Some examples of similar functions between raster and terra are as follows:

raster terra Use
raster() rast() Rasterize a spatial file (such as a .tif or a spatial dataframe) into a rasterLayer (for the raster package) or spatRaster (for the terra package)
stack() rast() Create raster stack to execute calculations across layers. terra::rast() is a more broadly applicable function since it can detect the quantity of spatRasters present, then automatically stacks them if there are multiple.
calc() app(), lapp(), focal(), etc. Execute a function across a raster or raster stack. terra has multiple functions with varying degrees of flexibility depending on if the function is applied across layers, and if the same function is applied to each layer.
resample() resample() Convert the origin and/or resolution of a raster to that of another. For example, you might want to add two rasters, but need to convert the first raster from a resolution of 0.5 degrees to 0.01 degrees to match the higher resolution of the second raster.

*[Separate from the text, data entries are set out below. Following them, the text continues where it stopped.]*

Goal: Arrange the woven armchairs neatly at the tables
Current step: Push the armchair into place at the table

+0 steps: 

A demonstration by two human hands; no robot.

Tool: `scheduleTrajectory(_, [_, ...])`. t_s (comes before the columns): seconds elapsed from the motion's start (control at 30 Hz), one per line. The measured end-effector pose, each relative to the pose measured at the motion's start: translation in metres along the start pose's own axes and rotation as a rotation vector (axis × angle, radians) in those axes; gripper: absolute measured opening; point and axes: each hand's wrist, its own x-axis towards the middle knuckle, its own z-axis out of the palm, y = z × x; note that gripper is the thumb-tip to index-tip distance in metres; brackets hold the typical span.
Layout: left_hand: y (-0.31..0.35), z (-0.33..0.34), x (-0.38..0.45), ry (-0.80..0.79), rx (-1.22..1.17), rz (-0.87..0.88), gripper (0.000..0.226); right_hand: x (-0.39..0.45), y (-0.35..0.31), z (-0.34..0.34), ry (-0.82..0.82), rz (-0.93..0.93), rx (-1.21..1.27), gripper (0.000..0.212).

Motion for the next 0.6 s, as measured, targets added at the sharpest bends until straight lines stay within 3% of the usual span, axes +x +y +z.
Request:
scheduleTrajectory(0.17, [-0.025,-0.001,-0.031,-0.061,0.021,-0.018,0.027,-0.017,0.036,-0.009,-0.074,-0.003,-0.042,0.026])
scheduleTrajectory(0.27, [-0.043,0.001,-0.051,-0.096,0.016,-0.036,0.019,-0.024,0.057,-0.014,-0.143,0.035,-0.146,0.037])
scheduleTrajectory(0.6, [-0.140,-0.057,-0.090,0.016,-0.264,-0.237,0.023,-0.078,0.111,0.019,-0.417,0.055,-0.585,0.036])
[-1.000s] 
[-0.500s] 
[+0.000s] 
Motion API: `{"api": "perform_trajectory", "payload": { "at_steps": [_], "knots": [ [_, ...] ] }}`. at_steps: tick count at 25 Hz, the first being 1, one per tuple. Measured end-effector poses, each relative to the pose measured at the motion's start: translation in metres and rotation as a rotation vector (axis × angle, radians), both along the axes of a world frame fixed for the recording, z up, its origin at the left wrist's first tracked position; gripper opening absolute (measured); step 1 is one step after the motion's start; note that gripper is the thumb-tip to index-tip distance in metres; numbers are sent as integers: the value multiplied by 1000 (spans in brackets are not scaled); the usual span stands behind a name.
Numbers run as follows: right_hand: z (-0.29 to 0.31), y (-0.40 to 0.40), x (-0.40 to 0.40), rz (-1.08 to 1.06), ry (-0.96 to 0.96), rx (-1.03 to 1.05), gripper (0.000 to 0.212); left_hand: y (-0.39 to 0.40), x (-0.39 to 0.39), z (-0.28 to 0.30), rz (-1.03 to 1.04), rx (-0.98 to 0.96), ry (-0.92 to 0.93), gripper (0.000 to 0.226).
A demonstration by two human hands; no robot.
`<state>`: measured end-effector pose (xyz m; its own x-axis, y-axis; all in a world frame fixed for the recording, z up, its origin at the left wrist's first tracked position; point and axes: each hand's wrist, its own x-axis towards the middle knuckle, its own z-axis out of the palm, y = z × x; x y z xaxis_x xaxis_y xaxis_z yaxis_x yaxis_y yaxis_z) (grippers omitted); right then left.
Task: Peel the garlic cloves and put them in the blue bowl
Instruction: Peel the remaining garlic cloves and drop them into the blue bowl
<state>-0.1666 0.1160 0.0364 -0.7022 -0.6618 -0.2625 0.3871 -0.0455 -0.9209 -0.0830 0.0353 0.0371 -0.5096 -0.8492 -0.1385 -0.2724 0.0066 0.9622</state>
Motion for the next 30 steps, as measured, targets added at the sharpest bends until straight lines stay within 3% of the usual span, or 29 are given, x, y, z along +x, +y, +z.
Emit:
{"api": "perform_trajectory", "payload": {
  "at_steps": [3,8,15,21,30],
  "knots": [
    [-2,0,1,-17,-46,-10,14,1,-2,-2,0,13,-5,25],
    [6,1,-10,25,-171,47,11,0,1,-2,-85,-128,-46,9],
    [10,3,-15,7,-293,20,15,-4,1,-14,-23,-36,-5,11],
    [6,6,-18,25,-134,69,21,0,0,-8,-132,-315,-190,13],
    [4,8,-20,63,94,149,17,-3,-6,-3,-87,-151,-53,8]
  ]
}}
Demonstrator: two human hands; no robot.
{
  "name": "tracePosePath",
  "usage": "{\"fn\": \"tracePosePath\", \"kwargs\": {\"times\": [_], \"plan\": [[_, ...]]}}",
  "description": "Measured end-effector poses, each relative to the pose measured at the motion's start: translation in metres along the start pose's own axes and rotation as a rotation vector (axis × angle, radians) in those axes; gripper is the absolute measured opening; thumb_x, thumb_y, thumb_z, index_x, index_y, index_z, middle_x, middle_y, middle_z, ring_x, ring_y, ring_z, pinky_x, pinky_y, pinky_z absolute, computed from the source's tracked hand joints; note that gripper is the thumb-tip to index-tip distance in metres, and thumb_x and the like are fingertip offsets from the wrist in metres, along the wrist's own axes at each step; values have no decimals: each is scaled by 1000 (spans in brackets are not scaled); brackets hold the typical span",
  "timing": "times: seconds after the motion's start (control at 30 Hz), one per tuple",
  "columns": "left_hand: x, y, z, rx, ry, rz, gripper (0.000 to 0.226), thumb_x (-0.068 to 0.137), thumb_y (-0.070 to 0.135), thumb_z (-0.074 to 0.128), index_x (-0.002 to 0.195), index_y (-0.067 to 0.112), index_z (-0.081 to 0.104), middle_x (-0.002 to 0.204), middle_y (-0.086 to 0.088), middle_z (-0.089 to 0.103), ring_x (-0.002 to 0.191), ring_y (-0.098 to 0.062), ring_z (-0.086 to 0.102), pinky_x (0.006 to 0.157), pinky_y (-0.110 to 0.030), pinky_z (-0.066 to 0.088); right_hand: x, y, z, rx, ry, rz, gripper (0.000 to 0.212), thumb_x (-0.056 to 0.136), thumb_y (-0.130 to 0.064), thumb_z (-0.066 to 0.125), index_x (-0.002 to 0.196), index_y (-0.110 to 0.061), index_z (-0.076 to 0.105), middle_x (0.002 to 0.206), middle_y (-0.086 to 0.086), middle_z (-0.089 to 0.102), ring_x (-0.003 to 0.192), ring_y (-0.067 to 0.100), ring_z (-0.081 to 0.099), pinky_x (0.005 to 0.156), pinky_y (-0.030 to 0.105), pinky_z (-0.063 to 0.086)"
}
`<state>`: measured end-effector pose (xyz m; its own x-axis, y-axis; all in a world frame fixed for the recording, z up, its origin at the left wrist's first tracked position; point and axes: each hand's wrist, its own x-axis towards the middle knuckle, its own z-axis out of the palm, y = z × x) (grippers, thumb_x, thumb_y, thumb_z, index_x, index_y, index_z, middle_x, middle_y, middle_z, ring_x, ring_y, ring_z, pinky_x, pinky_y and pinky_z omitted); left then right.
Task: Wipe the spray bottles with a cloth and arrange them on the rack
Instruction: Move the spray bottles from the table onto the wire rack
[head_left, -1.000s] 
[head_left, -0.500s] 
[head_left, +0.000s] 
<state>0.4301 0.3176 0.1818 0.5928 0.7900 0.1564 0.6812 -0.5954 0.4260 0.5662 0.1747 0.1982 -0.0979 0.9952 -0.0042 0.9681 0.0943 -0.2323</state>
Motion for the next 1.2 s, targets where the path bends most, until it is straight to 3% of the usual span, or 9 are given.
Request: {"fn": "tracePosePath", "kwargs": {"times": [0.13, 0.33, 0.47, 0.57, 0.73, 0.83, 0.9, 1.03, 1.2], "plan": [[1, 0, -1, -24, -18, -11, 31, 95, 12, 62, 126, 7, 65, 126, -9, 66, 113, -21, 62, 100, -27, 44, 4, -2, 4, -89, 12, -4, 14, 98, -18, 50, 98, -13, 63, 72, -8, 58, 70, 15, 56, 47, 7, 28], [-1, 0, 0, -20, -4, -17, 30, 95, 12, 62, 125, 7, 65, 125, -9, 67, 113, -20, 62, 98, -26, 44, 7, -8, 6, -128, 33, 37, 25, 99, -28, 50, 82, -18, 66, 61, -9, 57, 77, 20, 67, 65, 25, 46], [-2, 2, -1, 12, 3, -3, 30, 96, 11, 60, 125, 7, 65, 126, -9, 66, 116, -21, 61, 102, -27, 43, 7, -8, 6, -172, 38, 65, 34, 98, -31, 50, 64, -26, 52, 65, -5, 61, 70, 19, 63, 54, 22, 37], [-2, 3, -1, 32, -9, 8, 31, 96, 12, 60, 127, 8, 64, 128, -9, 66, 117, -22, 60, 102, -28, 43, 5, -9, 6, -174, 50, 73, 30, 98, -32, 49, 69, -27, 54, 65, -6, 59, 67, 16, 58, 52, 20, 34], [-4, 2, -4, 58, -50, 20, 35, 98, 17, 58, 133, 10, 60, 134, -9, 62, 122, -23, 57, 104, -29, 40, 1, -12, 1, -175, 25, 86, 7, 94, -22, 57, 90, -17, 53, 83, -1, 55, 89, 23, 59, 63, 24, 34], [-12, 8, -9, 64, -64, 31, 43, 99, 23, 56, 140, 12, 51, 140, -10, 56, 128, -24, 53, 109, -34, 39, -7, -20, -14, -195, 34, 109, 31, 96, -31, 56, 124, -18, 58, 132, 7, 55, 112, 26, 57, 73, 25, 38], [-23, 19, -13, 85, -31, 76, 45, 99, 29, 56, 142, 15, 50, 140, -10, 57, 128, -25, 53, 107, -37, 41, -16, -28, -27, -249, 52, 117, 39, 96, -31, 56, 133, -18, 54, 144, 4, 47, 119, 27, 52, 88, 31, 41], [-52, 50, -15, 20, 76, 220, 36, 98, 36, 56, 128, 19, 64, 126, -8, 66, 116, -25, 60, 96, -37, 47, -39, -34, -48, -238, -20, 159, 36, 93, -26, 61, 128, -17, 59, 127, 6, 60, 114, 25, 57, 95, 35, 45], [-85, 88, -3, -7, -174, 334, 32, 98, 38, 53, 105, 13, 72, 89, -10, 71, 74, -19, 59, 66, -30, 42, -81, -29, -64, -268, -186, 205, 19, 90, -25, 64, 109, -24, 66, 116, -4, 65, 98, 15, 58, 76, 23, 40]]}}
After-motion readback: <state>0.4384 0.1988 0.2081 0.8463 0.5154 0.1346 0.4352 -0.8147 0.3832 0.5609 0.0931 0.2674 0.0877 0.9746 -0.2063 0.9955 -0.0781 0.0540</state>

extract() extract() Pull values from a raster object where they intersect the locations of another spatial object, such as points that fall within polygons. For raster(), the spatial objects can be points, lines, and polygons. For terra, the second spatial object must be a vector or matrix/dataframe of coordinates. For example, the spatial object from which we are extracting is a geometry columns of polygons, the user cannot input the entire spatial dataframe, but rather needs to vectorize the geometry column of the polygons using terra::vect() then input that object into terra::extract().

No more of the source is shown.